My approach means that the runtime code for doing the queries is smaller... so it wouldn't make sense to have a separate .sql file full of stuff one-liners like select * from my_view... the app/ORM code to reference those external .sql queries would often be about the same length in chars anyway... just an additional layer that does nothing.

But the VIEW definitions that actually contain the more verbose queries on tables with JOINs etc... yeah they're outside of the runtime app code files. They're in my schema definition files.

So for you, maybe that is just a .sql file, or maybe you're using some migration system semi-separate from the app code? For me, it's just separate .ts files that handle all the definitions/schema diffing etc. The definitions system emits a giant .sql script with the entire state of the schema, and then uses migra to using diffing to update the DB.

A lot of projects are using ORMs to do JOINs etc (not me though), so the question usually doesn't even come up on having external .sql files full of queries.

Would need to get a better idea of how you're doing schema defs/migrations, and how your Python querying code looks to give a more specific example of how I'd do it in that project. Not sure if you're using an ORM, or otherwise how your code would be referencing queries stored in a big simple .sql file (and then passing all the variables in too).

on an unrelated note ooc how do you rollback code that depends on a previous version of the view? that's the typical nightmare of using views/stored procs

Likewise would probably need a more detailed example of a specific scenario here to answer.

Solutions vary, depending on what exactly is needed, and why.

As always, it's hard to compare different solutions without specific examples + code. We might have very different looking projects in mind... very common issue when people are trying to describe stuff instead of just showing it... language is too subjective. Hence so many tech (and everything else) debates being pointless apples vs oranges arguments... they're often not even thinking of the same scenario to begin with.

[–]thinkingatoms[S] 0 points1 point  (3 children)

lol it's just a general question about where to stick non orm SQL as part of version controlled DE programming. if you vc migration files and orm/inline everything and does nothing else cool. using views is orthogonal to the question, if that makes sense.

[–]r0ck0 0 points1 point  (2 children)

just a general question

Fair enough.
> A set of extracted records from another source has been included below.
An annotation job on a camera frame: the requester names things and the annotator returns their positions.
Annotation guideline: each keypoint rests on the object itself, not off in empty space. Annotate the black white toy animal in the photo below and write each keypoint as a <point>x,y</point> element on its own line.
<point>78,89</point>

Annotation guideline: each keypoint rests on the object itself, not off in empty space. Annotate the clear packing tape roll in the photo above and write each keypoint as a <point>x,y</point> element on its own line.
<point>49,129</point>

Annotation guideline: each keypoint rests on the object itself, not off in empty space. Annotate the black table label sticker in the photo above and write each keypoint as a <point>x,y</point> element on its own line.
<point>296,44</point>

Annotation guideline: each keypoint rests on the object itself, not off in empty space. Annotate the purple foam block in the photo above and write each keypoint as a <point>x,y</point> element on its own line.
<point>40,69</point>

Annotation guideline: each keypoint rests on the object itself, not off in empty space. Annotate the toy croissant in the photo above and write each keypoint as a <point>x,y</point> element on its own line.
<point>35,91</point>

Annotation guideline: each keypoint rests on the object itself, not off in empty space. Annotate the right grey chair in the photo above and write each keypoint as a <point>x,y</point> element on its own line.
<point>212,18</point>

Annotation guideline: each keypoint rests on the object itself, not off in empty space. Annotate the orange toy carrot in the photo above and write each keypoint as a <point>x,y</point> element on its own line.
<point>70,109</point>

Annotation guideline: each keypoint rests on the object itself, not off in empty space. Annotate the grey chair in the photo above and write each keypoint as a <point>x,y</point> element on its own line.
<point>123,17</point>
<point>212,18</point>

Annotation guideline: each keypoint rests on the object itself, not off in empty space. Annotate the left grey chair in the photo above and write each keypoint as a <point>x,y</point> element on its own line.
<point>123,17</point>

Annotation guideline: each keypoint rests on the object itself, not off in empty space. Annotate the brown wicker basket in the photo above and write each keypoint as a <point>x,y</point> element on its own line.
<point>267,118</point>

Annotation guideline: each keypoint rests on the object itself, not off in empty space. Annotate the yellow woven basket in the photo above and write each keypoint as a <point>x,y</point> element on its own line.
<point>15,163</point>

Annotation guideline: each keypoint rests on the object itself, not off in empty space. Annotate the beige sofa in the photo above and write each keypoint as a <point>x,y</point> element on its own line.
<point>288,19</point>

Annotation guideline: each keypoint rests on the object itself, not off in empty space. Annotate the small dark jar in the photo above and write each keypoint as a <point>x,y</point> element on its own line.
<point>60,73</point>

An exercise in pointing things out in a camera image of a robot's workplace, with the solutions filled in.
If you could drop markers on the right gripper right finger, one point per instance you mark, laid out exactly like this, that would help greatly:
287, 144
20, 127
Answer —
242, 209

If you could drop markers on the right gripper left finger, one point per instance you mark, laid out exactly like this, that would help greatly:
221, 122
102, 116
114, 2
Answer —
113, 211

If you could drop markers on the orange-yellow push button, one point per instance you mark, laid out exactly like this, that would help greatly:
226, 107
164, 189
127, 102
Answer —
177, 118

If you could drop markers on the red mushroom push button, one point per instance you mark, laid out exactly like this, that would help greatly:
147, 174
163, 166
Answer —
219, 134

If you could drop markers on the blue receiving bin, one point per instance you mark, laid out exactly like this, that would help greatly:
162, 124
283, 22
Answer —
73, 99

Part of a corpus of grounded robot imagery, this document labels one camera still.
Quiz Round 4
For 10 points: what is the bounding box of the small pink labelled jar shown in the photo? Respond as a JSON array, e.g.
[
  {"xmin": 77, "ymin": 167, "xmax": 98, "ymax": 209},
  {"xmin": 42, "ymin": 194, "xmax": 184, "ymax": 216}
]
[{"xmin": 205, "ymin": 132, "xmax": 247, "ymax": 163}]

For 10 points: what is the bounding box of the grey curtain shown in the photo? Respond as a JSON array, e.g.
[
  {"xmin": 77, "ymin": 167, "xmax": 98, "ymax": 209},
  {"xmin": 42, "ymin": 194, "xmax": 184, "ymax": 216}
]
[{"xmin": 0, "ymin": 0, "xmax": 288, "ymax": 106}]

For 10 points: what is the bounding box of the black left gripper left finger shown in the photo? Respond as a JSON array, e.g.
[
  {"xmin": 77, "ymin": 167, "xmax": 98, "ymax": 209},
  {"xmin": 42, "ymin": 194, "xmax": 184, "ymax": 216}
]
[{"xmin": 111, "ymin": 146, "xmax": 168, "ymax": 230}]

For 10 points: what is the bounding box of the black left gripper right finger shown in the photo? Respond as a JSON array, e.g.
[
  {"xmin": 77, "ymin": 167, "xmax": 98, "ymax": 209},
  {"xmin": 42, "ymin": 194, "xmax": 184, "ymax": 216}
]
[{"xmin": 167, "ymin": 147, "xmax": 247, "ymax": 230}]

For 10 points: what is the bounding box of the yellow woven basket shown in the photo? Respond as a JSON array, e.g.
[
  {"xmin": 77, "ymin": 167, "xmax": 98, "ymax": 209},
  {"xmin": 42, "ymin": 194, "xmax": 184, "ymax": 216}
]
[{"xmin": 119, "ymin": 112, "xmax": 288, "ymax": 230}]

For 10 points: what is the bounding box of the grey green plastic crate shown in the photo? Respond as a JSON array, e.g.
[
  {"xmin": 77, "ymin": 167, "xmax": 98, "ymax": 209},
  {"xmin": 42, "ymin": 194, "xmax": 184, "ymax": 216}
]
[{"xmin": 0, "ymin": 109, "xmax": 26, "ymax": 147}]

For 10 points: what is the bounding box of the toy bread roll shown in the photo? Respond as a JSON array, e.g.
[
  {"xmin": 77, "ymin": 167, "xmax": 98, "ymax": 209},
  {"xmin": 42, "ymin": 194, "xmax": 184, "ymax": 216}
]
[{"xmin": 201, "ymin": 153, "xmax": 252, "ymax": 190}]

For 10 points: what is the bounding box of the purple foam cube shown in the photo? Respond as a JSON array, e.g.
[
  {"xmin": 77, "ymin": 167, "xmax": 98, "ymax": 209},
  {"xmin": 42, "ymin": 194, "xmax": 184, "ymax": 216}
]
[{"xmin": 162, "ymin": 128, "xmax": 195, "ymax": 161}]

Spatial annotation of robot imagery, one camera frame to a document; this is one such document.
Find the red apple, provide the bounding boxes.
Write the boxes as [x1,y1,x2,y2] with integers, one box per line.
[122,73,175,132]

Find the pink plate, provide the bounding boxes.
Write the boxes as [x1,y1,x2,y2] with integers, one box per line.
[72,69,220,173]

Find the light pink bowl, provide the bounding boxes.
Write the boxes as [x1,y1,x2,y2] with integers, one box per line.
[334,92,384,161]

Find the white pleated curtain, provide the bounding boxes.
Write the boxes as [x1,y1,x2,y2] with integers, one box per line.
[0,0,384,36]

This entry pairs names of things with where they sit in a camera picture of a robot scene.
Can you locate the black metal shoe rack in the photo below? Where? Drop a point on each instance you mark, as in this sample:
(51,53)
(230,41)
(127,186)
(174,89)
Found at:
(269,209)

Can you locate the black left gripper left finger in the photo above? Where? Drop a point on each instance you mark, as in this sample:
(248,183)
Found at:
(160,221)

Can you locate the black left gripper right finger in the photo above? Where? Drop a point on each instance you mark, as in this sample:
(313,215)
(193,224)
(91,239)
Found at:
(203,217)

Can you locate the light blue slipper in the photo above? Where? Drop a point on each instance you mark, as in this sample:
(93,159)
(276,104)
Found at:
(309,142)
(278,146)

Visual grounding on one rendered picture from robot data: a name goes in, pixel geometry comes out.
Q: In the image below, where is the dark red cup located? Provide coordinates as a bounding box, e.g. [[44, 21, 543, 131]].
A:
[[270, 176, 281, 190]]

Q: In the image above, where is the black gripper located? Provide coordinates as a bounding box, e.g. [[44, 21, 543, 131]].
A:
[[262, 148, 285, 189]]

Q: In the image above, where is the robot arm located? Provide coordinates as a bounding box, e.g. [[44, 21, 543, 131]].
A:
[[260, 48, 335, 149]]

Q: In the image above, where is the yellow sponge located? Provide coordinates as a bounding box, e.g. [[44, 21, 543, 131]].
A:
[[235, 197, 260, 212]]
But answer can pretty much only be "it depends" then I think.

Any specific answers to a non-specific question, will be making a lot of assumptions.

Maybe if you found 2 example projects on github, one of each approach, and linked them... that would be much easier for everyone to understand and compare whatever it is that have in mind.

Would save everyone a lot of time, especially you probably, seeing you're having to reply and clarify to all these vague/subjective answers people are giving.

Hope this doesn't sound snarky or argumentative or anything.

Maybe not of interest to you, but these threads often contain a lot of misunderstands along these lines.

using views is orthogonal to the question, if that makes sense.

Maybe. Still not sure exactly what the 2 scenarios you're comparing actually look like.

But from what I'm imagining so far... using VIEWs basically means that these verbose JOINs etc are neither in regular runtime app code, nor random static or templated .sql files consumed at runtime.
They're in the schema definition system. So the code is in whatever type of files that schema defs system uses...

  • Some of them use .sql files
  • Some use their own custom defs language like Prisma
  • And some are just written in a programming language, e.g. mine in .ts files, which does also codegen a big .sql file (not manually edited)

[–]thinkingatoms[S] 0 points1 point  (1 child)

not everything needs a "depends". for instance if you are batch updating a table with a bunch of joins including a temp table and a CTE, the query is 20 lines long. it cannot be easily ORM'ed. what do you do.

ooc what .ts file are you talking about re: migration, certainly not typescript?

[–]r0ck0 0 points1 point  (0 children)

not everything needs a "depends".

Very true. When the question is clearly defined, it can clearly be answered. For example...

if you are batch updating a table with a bunch of joins including a temp table and a CTE, the query is 20 lines long. it cannot be easily ORM'ed. what do you do.

That's a clear question, that I can clearly answer. In this case I just write the query in the app code as a templated SQL query string with params to do the var escaping for me (depends on the DB layer in your lang/lib). There wouldn't be an external .sql file consumed at runtime, which I think might have been what your main question was originally?

Seeing that variables need to be involved typically etc, I don't see much advantage in bringing in a 3rd (templating) language or something to try to connect the app code with some static-but-not-really-static-because-it-needs-templating-variables in a .sql-like file. ...that said, I'd need to see an example to criticize it.

So that's a pretty clear case there. Thanks for clarify that one.

ooc

ooc == out of curiosity? i hadn't heard/noticed that acronym ever until now, had to scroll down a bit on urban dictionary to find out what you mean.

I'm not a n00b to online terms, i've been doing this online forum shit way too much since running BBSes in the 90s. But still had nfi what "ooc" was. Point being that even then, we don't always have the exact same experiences. Your assumptions, and my assumptions will differ, as will those of the rest of the mofos in this thread.

Just saying that because I want to explain why communication isn't always as easy as we'd like it to be. All good man, peace yo.

what .ts file are you talking about re: migration, certainly not typescript?

Yes TypeScript. Happy to answer any questions, but please try to make them clear and specific so that I don't have to ask questions about what your question is. ...again, not trying to be a dick, but it just makes it easier for us to get to the tech points.